Es lo que hay. Se repite, como una cantinela resignada, ciento seis veces —alguien se ha tomado la molestia de contarlas— en las páginas de Matadero cinco , la historia que Kurt Vonnegut escribió a finales de los años sesenta para—más allá de volcar su experiencia como prisionero de los nazis durante la Segunda Guerra Mundial y como superviviente del bombardeo aliado que destruyó la ciudad de Dresde, la Florencia del Elba la llamaban— denunciar la crueldad de todas las guerras.

En Dresde murieron entre veinticinco mil y cuarenta mil personas bajo una tormenta de fuego causada por las bombas incendiarias arrojadas desde los aviones de la RAF, a doce semanas de la capitulación de Alemania. Es lo que hay.

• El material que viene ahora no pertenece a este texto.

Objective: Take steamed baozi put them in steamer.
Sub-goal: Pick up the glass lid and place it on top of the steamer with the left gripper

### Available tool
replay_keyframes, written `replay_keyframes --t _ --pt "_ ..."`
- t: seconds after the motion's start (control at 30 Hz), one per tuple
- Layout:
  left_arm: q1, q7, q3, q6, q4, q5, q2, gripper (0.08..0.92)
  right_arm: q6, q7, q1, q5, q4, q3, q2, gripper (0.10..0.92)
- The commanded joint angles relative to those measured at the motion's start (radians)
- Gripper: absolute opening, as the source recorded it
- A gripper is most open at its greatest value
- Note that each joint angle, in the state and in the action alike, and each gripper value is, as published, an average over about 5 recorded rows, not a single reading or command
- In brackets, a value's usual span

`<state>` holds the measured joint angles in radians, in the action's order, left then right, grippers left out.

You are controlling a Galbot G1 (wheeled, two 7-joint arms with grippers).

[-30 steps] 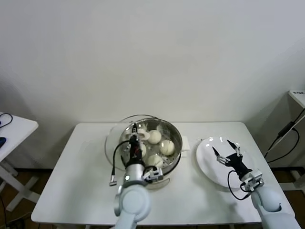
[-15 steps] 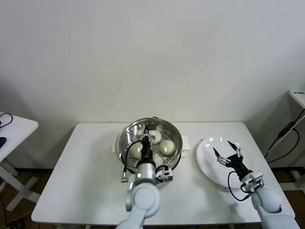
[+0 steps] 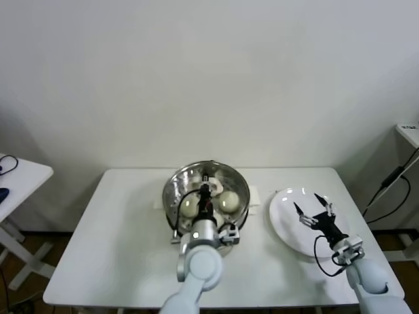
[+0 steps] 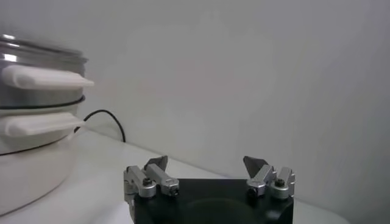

Y Kurt Vonnegut, prisionero de guerra, germano americano de cuarta generación, como cuenta en su novela, estaba allí, custodiado por guardianes sádicos en la cárcel del matadero subterráneo de la ciudad, cuando sucedió todo. Y vivió para contarlo.

¿Pero cómo contarlo?, se preguntó durante años. ¿Cómo contar aquella masacre sin que algún productor avispado de Hollywood, algún director de cine taimado, con una gran estrella de la actuación, «un actor muy machote», convirtiera su historia en una película épica?

Así que Vonnegut decidió escribir una antinovela bélica. O más bien una novela antibélica que subtituló La Cruzada de los Niños —en referencia a la desastrosa cruzada medieval— para que nadie quisiera ir a la guerra después de leerla. Para que no hubiera nunca más guerras. Esto parece ingenuo, claro, porque mucha gente ha leído Matadero Cinco. La Cruzada de los Niños y las guerras no se han terminado. Efectivamente, es lo que hay.

No se puede pretender que una novela de miedo y de humor, una historia donde los personajes viajan en el tiempo y los platillos volantes vienen del planeta Tralfámador, acabe con todas las guerras, claro. Pero al menos Vonnegut encontró la forma de desarmar la épica y de narrar el horror. «Ante el miedo o la desgracia, uno puede llorar o reír. Yo prefiero reír porque no hay que pasar luego la fregona», escribió. Es lo que hay.